Why loud failure matters
The existing patch tool fails silently on drift — it reports success but applies the edit to the wrong location. That’s bad in any codebase, but particularly bad for autonomous agents where there’s no human checking each tool call.
patch_anchored fails loudly. A stale anchor means the file has changed since view_anchored rendered it — another session committed, or an earlier tool call in the same session mutated context. The agent sees the rejection immediately, gets a re-rendered view, and can retry with fresh anchors.
The all-or-nothing semantics also matter for multi-edit batches. If you have five changes to make and anchor 3 is stale, you want to know before changes 1 and 2 are applied, not after. Partial application with a stale tail is harder to recover from than a clean rejection.
Rollout design
These tools shipped as disabled_by_default=True — opt-in via allowlist or TOOL_ALLOWLIST, no change for existing users. This matters because the two-call cycle (view_anchored then patch_anchored) is a behavior change from the single-call patch workflow. Agents need to be configured to use it; it shouldn’t appear in sessions that weren’t designed around it.
The rollout follows four gates:
| Gate | Status |
|---|---|
G1 — _anchored.py engine |
✅ shipped in v0.31.0 |
G2 — view_anchored + patch_anchored tools |
✅ merged 2026-06-14 |
G3 — dogfood ≥20 sessions, measure failure rate vs patch |
⏳ open |
| G4 — flip default if G3 shows net improvement | ⏳ open |
G3 is the real test. The theory is sound, the unit tests cover 38 cases (all four ops, atomic rejection, expected guards, error paths), but real-world failure rates on real codebases are what matter. If drift is as common as the design assumes, the anchored approach should show measurably fewer “tool reported success but code is wrong” cases in session quality scoring.
The tradeoff
The cost is the two-call cycle. You can’t just patch_anchored a file cold — you need to view_anchored it first to get anchor tokens. For simple single-line edits on small files, the existing patch tool is probably fine. The anchored approach pays for itself on multi-edit passes against large files, where drift risk is highest.

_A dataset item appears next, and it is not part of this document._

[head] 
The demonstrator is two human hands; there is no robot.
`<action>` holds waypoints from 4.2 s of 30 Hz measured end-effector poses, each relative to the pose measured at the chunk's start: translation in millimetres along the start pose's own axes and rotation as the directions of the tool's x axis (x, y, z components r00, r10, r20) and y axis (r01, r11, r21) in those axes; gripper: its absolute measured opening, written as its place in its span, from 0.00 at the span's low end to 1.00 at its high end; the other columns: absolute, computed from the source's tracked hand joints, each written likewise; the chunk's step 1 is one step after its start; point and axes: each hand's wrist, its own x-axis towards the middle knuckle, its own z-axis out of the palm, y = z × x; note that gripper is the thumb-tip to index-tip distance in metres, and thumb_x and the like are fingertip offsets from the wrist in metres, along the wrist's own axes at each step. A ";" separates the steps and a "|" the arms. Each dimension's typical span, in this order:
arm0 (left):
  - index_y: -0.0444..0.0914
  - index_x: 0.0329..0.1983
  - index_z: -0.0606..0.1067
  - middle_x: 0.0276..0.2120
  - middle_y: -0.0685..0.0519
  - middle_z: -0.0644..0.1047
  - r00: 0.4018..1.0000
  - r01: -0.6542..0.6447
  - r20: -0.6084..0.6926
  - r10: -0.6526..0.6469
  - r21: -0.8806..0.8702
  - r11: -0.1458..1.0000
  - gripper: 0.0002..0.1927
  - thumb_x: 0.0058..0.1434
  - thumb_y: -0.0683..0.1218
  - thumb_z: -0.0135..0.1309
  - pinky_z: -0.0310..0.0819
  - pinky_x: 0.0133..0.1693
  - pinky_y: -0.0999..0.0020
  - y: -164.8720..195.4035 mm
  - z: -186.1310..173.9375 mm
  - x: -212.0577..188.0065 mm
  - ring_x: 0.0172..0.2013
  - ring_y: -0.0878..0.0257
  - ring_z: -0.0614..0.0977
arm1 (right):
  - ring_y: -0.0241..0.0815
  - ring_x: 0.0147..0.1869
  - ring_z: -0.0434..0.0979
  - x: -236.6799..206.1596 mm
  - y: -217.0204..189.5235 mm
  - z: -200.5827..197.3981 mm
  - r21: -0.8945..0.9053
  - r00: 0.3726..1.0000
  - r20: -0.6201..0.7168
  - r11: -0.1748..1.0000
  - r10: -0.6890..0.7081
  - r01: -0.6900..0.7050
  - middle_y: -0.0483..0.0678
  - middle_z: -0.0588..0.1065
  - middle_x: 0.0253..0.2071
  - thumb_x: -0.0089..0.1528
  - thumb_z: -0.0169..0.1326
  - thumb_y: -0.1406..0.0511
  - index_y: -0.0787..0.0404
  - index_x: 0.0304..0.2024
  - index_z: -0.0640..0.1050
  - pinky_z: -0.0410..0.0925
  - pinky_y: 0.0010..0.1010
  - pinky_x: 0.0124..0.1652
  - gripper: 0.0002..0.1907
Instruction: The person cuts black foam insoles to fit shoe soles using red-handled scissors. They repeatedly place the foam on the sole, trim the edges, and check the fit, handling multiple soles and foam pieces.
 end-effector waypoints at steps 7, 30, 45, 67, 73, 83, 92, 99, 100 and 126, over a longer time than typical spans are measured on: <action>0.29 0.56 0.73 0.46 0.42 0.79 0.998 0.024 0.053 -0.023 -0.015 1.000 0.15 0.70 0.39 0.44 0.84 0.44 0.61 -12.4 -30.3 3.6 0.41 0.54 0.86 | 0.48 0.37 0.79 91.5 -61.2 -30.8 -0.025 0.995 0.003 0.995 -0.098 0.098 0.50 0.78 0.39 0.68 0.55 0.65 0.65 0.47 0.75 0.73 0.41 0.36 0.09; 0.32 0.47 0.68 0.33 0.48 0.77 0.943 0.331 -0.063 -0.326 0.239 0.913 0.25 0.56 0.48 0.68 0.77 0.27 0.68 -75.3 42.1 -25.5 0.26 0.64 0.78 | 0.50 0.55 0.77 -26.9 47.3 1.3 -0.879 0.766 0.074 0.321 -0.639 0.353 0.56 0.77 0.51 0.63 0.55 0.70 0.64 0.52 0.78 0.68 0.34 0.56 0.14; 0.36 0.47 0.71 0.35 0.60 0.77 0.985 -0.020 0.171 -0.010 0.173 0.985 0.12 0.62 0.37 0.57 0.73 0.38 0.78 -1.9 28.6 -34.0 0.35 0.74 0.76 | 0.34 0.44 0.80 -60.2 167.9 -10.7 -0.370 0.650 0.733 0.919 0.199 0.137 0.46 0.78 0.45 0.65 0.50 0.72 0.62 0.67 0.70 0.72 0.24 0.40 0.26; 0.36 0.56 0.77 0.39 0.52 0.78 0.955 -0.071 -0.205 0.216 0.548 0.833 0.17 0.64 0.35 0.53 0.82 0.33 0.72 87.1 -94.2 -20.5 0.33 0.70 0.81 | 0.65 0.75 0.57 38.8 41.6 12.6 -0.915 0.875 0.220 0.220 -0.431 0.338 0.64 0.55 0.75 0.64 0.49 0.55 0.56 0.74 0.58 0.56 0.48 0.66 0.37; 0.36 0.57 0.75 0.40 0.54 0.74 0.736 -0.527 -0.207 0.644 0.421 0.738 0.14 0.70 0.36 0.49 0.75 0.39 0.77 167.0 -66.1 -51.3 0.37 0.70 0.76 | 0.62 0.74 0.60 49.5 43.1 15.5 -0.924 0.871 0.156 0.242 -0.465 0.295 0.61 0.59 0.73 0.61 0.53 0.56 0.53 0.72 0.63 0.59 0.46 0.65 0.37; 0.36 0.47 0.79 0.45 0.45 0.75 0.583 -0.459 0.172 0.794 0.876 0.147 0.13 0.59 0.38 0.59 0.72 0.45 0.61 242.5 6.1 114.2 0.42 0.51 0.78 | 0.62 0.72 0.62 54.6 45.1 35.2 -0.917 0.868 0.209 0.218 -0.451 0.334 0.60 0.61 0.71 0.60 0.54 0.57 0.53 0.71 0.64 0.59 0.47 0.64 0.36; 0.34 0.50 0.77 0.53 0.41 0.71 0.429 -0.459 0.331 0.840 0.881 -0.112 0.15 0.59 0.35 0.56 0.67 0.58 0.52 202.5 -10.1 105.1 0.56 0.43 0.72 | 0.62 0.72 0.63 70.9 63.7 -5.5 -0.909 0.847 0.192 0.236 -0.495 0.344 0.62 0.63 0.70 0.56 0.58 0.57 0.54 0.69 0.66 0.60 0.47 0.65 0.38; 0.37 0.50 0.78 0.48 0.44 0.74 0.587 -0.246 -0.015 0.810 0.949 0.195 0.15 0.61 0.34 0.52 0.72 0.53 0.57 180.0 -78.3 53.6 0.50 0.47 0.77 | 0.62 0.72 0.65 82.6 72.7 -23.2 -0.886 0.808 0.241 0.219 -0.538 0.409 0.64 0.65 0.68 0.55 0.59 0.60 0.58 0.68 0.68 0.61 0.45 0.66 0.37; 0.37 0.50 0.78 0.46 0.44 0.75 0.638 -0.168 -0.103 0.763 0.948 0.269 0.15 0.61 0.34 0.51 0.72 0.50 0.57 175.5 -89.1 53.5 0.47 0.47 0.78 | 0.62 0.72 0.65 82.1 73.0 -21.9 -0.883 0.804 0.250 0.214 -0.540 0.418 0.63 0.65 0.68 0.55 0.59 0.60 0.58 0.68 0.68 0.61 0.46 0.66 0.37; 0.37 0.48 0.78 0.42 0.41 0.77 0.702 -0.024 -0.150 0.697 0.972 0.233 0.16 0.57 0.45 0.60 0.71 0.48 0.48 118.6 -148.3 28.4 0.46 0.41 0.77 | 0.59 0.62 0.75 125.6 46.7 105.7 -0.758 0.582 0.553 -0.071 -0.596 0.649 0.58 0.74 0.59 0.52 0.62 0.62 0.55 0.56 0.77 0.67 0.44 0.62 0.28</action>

There’s also a token cost: view_anchored output is verbose. Every line now carries a 16-hex-char token. For a 500-line file, that’s 8k chars of prefix you wouldn’t otherwise need. The tradeoff is tokens-for-reliability. Whether that’s a good deal depends on the failure rate in production — which is what G3 is for.
What this is part of
The anchored tools are the latest piece of gptme’s code editing surface. The editing surface has expanded considerably in the past few months: patch for line-level changes, edit_file for exact-string replacement, write_file for full rewrites, and now view_anchored + patch_anchored for reliable multi-edit batches. Each tool has a different tradeoff between simplicity, reliability, and token cost. Agents (and users) can pick the right one for the task.
The G3 dogfood data will tell us if patch_anchored earns a spot as the default for codegen workflows. If the failure rate on real sessions is significantly lower, that’s the answer.